(Stored items)

============

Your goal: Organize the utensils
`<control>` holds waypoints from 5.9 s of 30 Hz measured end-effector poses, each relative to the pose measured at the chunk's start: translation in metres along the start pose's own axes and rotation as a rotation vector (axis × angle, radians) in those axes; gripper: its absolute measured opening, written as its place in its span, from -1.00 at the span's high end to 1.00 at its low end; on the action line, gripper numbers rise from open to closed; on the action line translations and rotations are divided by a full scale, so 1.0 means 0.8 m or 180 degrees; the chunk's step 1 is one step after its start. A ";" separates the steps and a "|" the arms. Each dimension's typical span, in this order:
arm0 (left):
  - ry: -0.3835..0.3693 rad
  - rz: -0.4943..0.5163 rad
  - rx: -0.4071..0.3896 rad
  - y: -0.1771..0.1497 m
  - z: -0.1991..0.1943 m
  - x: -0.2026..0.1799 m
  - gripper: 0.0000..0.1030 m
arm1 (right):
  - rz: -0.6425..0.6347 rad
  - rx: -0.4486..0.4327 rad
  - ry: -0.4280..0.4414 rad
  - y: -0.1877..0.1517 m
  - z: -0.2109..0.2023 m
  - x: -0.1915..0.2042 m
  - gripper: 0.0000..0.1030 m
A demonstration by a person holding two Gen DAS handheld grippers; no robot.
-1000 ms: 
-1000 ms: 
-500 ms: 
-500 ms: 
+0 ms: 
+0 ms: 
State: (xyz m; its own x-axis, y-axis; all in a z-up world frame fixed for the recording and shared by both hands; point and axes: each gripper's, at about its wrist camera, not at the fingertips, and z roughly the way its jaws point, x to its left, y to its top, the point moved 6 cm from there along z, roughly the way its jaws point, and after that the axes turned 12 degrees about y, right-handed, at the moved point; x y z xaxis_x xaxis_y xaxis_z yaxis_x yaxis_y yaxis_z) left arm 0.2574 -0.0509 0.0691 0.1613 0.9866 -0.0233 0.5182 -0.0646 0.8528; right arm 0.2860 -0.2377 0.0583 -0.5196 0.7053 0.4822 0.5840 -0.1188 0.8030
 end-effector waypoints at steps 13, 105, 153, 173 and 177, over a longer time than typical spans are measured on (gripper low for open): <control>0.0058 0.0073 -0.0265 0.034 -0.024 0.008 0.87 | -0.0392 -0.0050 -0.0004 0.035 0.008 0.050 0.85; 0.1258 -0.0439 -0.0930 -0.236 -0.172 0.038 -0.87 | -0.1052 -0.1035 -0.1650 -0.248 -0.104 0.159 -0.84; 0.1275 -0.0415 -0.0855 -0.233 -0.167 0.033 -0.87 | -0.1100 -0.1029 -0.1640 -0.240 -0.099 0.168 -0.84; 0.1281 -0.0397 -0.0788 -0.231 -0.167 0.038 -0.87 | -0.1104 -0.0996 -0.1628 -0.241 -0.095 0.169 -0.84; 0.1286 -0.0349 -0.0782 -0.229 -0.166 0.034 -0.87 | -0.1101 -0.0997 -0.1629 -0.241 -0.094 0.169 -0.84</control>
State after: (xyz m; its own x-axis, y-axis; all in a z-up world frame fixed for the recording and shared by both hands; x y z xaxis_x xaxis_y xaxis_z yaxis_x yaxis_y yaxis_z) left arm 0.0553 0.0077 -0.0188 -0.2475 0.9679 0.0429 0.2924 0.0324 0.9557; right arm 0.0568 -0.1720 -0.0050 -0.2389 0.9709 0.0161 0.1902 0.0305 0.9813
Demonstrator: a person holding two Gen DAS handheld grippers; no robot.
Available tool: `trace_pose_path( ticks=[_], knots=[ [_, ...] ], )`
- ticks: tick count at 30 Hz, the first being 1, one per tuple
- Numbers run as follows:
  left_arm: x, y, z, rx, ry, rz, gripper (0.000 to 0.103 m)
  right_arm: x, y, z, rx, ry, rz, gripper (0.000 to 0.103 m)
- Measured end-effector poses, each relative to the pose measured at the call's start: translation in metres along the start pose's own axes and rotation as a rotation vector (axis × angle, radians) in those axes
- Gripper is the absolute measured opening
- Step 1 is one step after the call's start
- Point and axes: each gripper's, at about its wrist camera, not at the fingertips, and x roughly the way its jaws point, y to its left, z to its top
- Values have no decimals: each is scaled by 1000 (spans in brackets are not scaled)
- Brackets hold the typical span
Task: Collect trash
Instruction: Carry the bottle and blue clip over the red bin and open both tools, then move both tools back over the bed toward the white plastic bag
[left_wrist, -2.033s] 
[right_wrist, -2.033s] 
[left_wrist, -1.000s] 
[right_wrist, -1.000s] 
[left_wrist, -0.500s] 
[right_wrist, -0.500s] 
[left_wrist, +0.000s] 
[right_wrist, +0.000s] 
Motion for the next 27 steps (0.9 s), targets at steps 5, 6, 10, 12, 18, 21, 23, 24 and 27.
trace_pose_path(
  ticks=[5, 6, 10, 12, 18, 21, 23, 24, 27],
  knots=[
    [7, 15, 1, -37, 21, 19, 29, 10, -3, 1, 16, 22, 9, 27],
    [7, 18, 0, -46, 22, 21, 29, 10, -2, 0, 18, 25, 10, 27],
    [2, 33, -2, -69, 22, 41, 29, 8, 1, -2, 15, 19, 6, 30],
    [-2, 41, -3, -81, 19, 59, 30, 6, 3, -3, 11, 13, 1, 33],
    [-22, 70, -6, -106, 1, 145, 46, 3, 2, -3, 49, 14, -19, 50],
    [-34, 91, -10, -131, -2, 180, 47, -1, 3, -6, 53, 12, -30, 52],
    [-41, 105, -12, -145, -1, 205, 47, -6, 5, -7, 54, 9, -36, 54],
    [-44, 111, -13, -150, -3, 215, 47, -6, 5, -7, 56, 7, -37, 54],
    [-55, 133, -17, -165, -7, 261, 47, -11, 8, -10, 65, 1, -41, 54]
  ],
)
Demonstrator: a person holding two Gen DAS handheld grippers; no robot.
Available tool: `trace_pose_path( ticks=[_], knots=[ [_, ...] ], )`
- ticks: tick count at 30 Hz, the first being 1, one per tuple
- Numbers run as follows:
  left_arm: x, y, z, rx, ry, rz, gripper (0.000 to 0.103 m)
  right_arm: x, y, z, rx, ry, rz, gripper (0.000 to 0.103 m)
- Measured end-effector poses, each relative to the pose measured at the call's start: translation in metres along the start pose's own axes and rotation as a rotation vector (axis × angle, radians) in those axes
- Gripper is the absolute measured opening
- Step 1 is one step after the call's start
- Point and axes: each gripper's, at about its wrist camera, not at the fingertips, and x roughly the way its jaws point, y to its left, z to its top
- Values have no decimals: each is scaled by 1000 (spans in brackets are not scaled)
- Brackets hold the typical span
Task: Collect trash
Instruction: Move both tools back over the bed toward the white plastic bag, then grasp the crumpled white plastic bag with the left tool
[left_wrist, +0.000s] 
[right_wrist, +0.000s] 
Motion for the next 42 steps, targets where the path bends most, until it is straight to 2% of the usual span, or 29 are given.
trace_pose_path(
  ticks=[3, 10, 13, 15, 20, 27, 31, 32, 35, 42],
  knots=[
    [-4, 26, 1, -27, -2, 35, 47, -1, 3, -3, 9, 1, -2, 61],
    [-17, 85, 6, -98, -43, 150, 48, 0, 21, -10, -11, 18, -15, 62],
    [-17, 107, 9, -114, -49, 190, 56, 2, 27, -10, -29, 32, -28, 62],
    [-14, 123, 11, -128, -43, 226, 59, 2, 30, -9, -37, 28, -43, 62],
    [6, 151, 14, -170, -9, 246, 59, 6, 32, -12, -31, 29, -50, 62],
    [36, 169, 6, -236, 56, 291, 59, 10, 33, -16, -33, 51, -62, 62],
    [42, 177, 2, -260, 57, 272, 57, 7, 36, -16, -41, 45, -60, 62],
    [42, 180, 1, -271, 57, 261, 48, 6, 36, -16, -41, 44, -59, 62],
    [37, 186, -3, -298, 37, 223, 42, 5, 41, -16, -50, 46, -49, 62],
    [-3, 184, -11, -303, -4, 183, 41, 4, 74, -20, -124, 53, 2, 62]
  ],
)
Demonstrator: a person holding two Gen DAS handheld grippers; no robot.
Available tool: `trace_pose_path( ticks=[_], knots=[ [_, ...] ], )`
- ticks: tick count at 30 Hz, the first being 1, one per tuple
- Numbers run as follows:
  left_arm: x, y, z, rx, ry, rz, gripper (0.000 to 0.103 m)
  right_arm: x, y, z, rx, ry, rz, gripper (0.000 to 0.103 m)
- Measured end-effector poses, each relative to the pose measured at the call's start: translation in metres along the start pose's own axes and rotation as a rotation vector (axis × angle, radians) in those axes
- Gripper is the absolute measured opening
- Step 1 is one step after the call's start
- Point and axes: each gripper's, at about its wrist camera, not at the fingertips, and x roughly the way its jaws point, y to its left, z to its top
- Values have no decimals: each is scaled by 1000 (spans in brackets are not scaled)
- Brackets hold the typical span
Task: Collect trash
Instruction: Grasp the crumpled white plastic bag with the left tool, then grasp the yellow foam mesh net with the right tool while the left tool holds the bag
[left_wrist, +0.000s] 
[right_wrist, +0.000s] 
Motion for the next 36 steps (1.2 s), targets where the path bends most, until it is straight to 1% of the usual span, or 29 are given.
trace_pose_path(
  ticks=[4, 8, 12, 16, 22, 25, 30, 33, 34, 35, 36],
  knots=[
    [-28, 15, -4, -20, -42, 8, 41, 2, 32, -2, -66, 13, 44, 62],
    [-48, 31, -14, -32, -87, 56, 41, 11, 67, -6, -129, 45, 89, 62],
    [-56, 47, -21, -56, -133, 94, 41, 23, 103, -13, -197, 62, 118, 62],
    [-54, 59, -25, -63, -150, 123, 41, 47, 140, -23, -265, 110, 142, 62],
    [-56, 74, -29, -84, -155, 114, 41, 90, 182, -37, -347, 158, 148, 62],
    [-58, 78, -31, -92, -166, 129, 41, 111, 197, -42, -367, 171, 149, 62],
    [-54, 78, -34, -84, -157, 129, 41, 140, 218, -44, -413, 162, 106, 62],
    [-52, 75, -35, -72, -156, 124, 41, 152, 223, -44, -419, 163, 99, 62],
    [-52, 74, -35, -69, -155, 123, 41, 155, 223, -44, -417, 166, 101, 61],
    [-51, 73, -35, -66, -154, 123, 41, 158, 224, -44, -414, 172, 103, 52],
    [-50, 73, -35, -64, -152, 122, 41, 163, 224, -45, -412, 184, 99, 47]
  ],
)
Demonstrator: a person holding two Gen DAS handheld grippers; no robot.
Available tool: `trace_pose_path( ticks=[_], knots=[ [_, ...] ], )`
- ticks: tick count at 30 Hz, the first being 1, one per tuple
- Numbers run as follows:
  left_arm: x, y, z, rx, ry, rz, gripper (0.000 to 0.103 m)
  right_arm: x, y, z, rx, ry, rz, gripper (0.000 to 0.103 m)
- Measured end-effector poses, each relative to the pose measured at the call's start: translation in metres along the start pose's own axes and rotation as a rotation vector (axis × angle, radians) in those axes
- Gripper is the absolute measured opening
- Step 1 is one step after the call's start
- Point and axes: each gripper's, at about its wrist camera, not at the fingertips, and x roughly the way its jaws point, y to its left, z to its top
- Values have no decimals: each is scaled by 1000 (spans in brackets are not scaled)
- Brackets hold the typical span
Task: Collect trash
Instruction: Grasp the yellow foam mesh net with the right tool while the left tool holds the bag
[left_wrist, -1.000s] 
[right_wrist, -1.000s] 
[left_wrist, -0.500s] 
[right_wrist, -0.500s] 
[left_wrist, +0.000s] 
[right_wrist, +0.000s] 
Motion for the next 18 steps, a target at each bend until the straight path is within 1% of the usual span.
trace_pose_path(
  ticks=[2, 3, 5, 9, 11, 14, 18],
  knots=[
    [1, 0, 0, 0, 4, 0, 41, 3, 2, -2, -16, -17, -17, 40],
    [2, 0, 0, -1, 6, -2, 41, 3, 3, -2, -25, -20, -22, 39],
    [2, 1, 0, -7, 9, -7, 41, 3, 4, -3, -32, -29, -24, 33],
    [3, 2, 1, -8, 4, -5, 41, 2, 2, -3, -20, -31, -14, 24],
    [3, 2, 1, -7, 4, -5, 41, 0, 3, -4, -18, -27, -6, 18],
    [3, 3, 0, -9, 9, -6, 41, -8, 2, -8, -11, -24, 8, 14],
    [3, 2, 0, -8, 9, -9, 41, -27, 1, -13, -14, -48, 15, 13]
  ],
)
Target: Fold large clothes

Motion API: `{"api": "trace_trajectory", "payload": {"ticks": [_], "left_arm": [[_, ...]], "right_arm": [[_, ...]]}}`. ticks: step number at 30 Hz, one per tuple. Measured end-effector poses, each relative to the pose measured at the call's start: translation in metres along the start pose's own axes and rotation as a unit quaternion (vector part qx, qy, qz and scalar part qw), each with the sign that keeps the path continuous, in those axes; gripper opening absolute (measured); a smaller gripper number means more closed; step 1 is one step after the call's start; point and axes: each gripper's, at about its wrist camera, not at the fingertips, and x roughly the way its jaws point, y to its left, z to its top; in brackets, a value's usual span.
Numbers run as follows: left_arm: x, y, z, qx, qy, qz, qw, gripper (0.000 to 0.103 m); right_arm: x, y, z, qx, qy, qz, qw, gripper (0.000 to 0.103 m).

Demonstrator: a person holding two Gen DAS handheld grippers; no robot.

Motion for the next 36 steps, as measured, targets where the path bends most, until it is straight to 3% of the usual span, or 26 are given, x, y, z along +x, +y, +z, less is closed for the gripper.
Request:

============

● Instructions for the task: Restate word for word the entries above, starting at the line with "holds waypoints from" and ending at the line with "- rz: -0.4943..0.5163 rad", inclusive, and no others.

● Expected answer:
`<control>` holds waypoints from 5.9 s of 30 Hz measured end-effector poses, each relative to the pose measured at the chunk's start: translation in metres along the start pose's own axes and rotation as a rotation vector (axis × angle, radians) in those axes; gripper: its absolute measured opening, written as its place in its span, from -1.00 at the span's high end to 1.00 at its low end; on the action line, gripper numbers rise from open to closed; on the action line translations and rotations are divided by a full scale, so 1.0 means 0.8 m or 180 degrees; the chunk's step 1 is one step after its start. A ";" separates the steps and a "|" the arms. Each dimension's typical span, in this order:
arm0 (left):
  - ry: -0.3835..0.3693 rad
  - rz: -0.4943..0.5163 rad

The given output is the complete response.